ACTIVITY:
Across the entries that follow, count each line holding "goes" and state the total alone.

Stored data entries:
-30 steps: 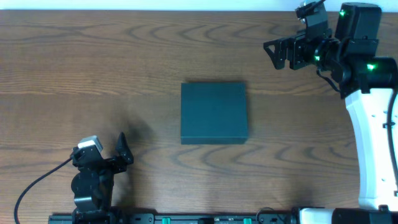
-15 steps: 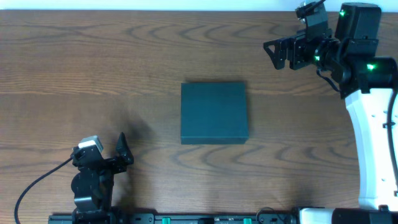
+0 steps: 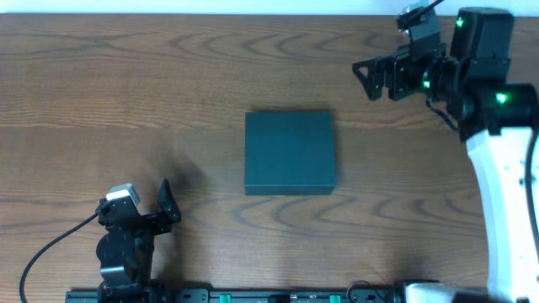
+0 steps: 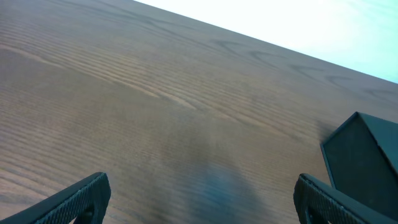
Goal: Pack container
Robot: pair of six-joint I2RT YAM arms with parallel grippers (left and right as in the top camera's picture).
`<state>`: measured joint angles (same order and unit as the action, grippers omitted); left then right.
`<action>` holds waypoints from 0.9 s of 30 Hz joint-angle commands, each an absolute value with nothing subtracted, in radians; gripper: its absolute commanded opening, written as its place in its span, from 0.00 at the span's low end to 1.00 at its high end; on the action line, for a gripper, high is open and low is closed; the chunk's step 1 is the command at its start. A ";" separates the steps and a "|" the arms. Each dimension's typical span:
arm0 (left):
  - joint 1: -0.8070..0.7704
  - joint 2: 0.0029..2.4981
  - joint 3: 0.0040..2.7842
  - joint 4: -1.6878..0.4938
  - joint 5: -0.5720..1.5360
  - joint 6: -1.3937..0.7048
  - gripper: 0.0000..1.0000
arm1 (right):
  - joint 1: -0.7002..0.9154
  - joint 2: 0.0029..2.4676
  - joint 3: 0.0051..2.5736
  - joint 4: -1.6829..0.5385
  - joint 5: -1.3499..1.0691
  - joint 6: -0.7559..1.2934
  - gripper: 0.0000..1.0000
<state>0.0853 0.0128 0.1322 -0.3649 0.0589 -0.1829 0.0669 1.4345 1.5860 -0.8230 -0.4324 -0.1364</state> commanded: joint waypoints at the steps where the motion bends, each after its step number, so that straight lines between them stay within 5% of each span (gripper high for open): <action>1: 0.091 0.004 0.109 -0.366 0.042 -0.168 0.95 | 0.115 1.247 1.510 -0.801 -0.362 -0.200 0.99; 14: 0.091 0.004 0.109 -0.366 0.042 -0.168 0.95 | 0.159 0.388 0.475 -0.411 -0.365 -0.229 0.99; 27: 0.091 0.004 0.109 -0.366 0.042 -0.168 0.95 | 0.162 0.069 0.177 -0.438 -0.397 -0.229 0.99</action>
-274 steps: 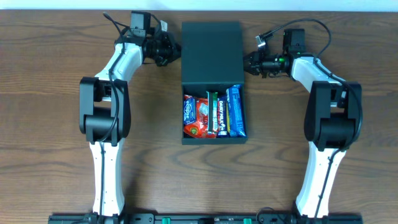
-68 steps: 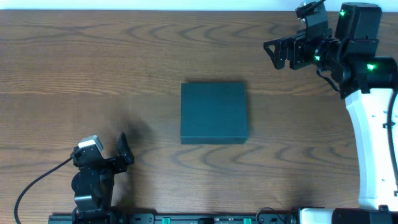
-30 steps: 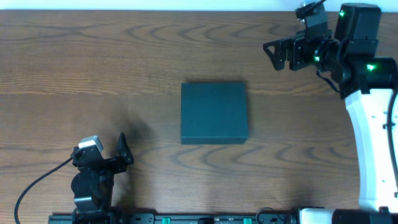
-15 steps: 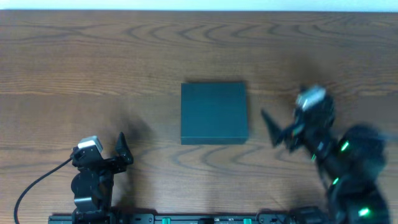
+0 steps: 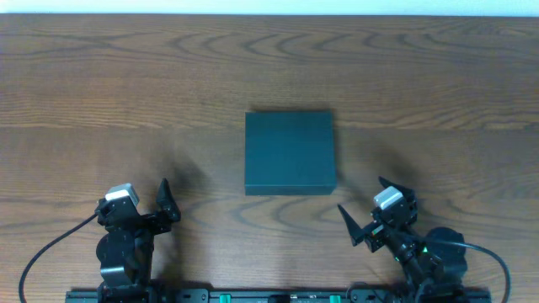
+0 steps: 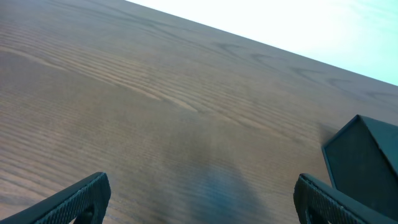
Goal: Pack container
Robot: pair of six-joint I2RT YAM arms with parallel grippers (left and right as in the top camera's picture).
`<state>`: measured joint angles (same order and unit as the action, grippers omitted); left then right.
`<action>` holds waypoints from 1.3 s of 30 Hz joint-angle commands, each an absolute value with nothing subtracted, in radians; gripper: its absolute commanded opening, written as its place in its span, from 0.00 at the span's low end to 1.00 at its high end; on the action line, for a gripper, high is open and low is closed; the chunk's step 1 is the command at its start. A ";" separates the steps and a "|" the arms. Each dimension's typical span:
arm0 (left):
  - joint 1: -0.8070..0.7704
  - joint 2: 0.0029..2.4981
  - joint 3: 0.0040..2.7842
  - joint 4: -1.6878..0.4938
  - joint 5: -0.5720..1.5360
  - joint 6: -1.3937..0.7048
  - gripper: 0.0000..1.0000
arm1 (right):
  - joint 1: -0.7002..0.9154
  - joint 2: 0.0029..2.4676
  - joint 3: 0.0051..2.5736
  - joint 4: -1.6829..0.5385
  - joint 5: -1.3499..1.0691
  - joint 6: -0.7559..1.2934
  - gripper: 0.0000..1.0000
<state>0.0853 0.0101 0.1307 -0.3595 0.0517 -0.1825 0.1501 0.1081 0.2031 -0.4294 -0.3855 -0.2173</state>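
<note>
A dark teal box (image 5: 290, 153) with its lid closed lies flat at the middle of the wooden table. In the left wrist view one corner of the box (image 6: 367, 158) shows at the right edge. My left gripper (image 5: 135, 207) rests at the front left, open and empty, its fingers (image 6: 74, 199) spread wide over bare wood. My right gripper (image 5: 370, 209) sits at the front right, just in front of the box's right corner. It is open and holds nothing.
The wooden table (image 5: 126, 84) runs to a white strip along the far edge. A black rail (image 5: 253, 296) lines the front edge, with both arm bases on it. No loose items are in view.
The right arm was at the far right back corner of the table. It now sits low at the front right near the rail, gripper open. The left arm and the box have not moved.
</note>
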 commanded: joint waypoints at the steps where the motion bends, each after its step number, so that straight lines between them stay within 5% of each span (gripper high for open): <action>1: 0.091 0.004 0.109 -0.366 0.042 -0.168 0.95 | 0.165 0.055 0.169 -0.448 -0.397 -0.229 0.99; 39: 0.091 0.004 0.109 -0.366 0.042 -0.168 0.95 | 0.210 0.005 0.131 -0.461 -0.396 -0.222 0.99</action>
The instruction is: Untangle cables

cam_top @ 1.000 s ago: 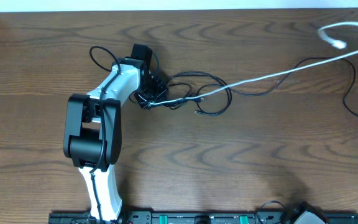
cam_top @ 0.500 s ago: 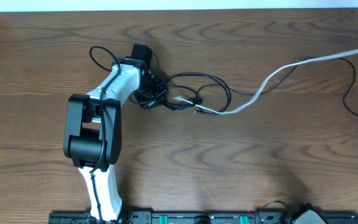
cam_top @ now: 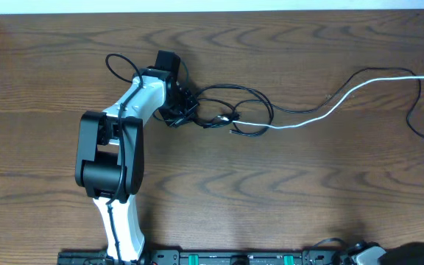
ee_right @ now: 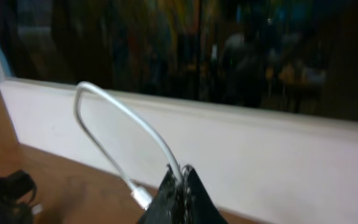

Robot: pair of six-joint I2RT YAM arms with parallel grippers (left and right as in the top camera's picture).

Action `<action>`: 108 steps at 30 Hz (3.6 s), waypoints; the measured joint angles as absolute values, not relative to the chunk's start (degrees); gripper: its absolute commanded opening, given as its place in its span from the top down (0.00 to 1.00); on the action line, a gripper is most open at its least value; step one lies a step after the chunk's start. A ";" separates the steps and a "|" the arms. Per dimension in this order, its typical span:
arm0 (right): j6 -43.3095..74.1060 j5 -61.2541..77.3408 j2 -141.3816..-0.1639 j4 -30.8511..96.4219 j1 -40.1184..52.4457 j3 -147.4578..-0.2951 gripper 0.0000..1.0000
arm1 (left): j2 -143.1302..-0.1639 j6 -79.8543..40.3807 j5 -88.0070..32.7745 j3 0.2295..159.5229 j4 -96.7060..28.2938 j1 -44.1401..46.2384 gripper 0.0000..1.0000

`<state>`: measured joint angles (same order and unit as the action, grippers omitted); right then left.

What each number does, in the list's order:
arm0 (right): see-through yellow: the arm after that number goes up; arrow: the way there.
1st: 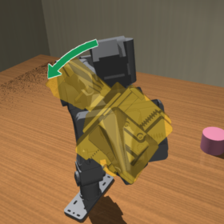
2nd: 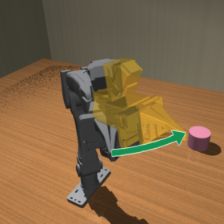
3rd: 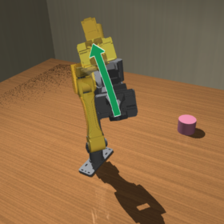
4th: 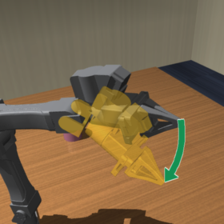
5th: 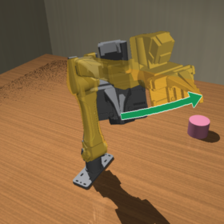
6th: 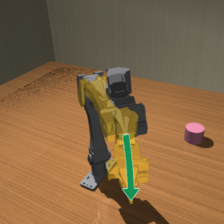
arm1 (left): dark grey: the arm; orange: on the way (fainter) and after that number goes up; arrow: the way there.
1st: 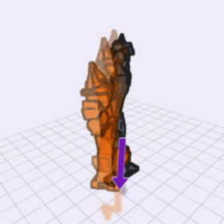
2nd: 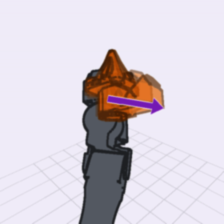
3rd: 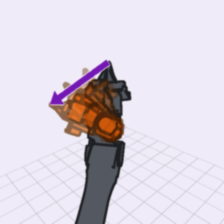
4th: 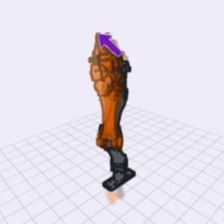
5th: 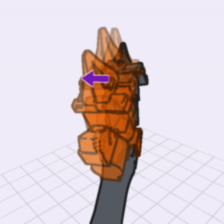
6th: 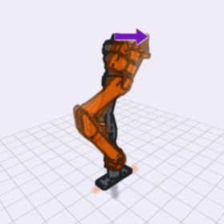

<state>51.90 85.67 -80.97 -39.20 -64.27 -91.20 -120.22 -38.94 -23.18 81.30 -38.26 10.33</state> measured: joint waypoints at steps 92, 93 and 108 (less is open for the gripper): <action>34.30 81.34 -123.37 -26.89 -36.75 -58.37 0.69 | -109.51 -34.48 -19.31 89.49 -56.16 16.82 0.27; 33.63 81.17 -123.37 -26.79 -36.84 -58.35 0.53 | -109.51 -34.48 -19.31 89.49 -56.16 16.82 0.27; 42.74 78.94 -123.37 -23.53 -37.43 -60.86 0.90 | -109.51 -34.48 -19.16 89.49 -55.90 16.82 0.27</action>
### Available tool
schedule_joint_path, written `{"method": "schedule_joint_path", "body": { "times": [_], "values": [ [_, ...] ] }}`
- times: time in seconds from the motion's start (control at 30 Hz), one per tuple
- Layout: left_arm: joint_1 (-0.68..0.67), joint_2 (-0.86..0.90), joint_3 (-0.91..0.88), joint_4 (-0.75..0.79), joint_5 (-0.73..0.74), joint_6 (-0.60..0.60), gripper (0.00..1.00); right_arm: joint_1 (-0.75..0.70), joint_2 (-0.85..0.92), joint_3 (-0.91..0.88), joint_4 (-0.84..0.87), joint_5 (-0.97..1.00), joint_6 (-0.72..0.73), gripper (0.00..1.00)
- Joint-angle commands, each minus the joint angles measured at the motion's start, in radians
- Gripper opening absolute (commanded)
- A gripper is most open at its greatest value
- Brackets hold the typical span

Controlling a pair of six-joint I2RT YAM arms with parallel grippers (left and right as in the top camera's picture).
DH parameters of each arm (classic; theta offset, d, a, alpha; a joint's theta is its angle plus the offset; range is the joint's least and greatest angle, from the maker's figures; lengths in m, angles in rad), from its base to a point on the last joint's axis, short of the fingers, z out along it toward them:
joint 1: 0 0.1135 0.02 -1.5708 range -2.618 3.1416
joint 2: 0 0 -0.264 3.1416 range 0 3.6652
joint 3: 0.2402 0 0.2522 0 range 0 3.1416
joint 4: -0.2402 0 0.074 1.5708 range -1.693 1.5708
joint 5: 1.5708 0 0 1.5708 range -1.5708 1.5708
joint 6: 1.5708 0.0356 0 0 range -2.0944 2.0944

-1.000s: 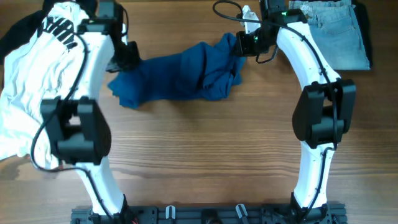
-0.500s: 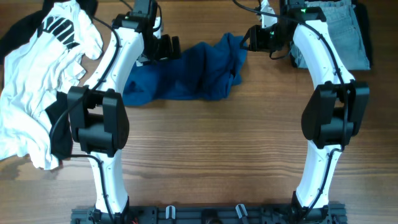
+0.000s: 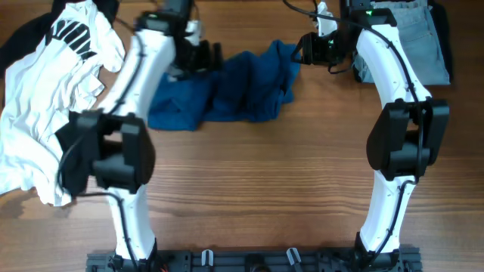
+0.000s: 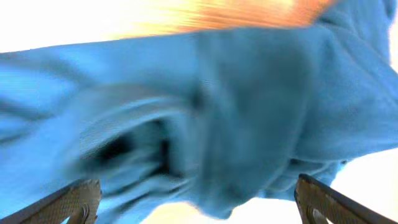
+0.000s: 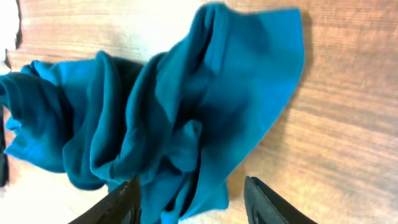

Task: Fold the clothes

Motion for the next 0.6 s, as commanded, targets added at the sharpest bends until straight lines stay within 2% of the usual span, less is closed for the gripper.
{"method": "schedule_joint_path", "body": {
  "times": [0.0, 0.13, 0.3, 0.47, 0.5, 0.53, 0.57],
  "values": [
    [0.118, -0.205, 0.064, -0.017, -0.124, -0.008, 1.00, 0.005, 0.040, 0.003, -0.034, -0.023, 0.040, 0.54],
    [0.204, -0.282, 0.064, -0.068, -0.248, -0.003, 1.00, 0.004, 0.083, -0.016, -0.073, -0.023, 0.085, 0.54],
    [0.225, -0.271, 0.060, -0.109, -0.356, -0.002, 1.00, 0.003, 0.094, -0.147, 0.086, -0.145, 0.123, 0.52],
    [0.225, -0.270, 0.060, -0.104, -0.359, -0.001, 1.00, 0.008, 0.094, -0.212, 0.136, -0.169, 0.150, 0.34],
    [0.225, -0.269, 0.060, -0.103, -0.359, -0.001, 1.00, 0.008, 0.094, -0.219, 0.147, -0.169, 0.149, 0.27],
    [0.225, -0.266, 0.060, -0.102, -0.359, -0.001, 1.00, 0.006, 0.094, -0.221, 0.159, -0.167, 0.149, 0.11],
    [0.225, -0.261, 0.060, -0.103, -0.359, -0.001, 1.00, 0.001, 0.094, -0.221, 0.177, -0.164, 0.150, 0.04]
  ]
}}
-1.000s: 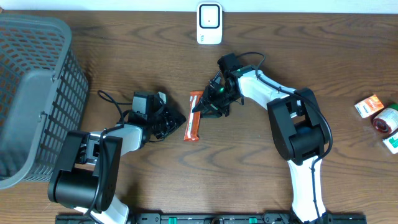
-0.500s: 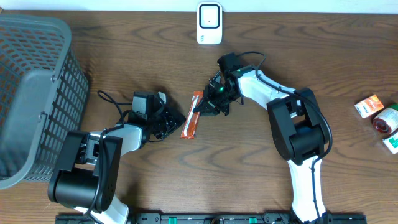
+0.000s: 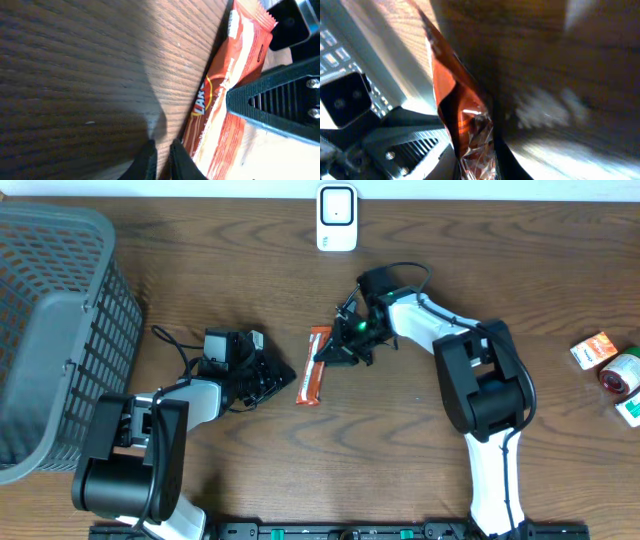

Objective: Scan the item barcode
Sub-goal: 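Open the left gripper and retract it, right gripper holding the bar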

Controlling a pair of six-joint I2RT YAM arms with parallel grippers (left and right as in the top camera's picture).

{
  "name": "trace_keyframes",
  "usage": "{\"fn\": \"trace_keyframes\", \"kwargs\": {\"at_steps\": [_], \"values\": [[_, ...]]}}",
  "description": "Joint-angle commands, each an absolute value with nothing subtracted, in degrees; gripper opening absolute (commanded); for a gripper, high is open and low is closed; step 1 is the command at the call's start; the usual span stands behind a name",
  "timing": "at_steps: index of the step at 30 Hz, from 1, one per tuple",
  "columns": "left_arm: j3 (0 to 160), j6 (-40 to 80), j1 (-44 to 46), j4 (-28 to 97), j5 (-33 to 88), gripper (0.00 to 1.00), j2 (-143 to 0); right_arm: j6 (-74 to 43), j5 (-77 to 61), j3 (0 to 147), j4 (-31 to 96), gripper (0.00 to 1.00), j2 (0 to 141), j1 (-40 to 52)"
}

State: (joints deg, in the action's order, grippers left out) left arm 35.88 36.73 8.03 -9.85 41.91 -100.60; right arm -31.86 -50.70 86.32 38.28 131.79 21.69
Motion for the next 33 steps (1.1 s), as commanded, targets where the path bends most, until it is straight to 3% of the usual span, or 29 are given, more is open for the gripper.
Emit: {"fn": "trace_keyframes", "kwargs": {"at_steps": [1,3,6,9,11,33], "values": [[34.0,34.1,7.7,-7.4,36.4,0.22,-102.5,-21.6,-33.9,81.7,39.7,0.01,136.4,17.8],[34.0,34.1,7.7,-7.3,36.4,0.31,-102.5,-19.2,-38.3,81.7,40.5,0.01,134.9,16.8],[34.0,34.1,7.7,-7.3,36.4,0.54,-102.5,-16.8,-40.9,81.7,42.8,0.01,132.3,15.5],[34.0,34.1,7.7,-7.3,36.4,0.65,-102.5,-14.6,-43.0,81.7,45.1,0.01,129.3,14.6],[34.0,34.1,7.7,-7.3,36.4,0.8,-102.5,-14.0,-44.8,81.7,46.2,0.01,127.1,14.2],[34.3,30.7,7.7,-6.2,40.1,0.82,-101.7,-7.6,-55.9,81.7,54.4,0.01,102.1,13.8]]}}
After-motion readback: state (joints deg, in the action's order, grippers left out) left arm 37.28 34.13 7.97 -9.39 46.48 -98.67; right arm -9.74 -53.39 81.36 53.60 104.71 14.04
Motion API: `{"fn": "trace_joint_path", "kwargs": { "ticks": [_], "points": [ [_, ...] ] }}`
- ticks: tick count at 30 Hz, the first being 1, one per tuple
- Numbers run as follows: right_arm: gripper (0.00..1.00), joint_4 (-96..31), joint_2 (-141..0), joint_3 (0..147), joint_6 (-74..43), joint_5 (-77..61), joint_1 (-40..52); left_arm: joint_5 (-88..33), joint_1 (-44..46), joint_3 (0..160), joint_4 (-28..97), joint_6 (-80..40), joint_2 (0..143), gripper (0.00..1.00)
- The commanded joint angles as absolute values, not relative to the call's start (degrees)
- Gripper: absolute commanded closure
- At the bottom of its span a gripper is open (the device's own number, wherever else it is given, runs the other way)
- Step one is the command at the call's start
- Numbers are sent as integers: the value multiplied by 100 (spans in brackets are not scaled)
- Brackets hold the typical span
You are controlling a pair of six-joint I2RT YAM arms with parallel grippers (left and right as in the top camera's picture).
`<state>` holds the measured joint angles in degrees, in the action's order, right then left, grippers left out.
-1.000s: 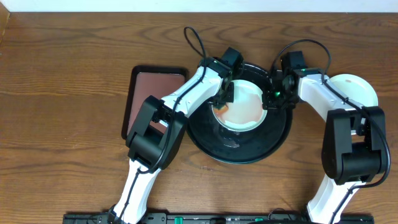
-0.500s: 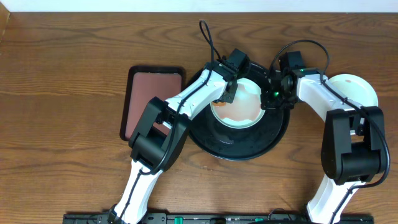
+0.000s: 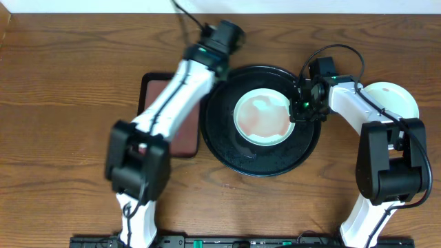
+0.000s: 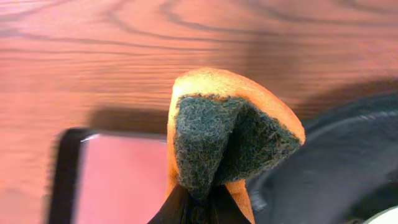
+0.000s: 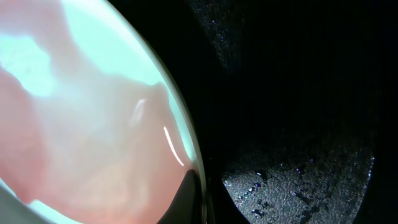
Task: Clean dirty plates on tray and stack at the side
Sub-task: 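Return the sponge to the small tray with the left gripper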
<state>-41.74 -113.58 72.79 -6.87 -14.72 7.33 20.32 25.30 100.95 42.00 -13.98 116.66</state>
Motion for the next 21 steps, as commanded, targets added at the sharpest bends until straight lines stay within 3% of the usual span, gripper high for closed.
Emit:
{"fn": "trace_joint_path", "kwargs": {
  "ticks": [1, 7, 14, 18, 21],
  "points": [
    [99, -4265, -11443, 7148, -504, -690, 696, 1789, 2294, 10141, 4628, -1588, 11220, 92],
    [99, -4265, -11443, 7148, -397, -725, 696, 567, 1527, 10022, 5870, -2062, 11067, 93],
    [99, -4263, -11443, 7148, -401, -1044, 696, -440, 840, 8796, 5660, -2064, 11128, 91],
    [98, -4193, -11443, 7148, -515, -1083, 696, -762, 593, 8735, 5697, -2040, 10969, 59],
    [84, -4097, -11450, 7144, -799, -1100, 696, -972, 499, 8853, 5695, -2040, 10652, 51]
  ]
}}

SOLUTION TO THIS TASK:
2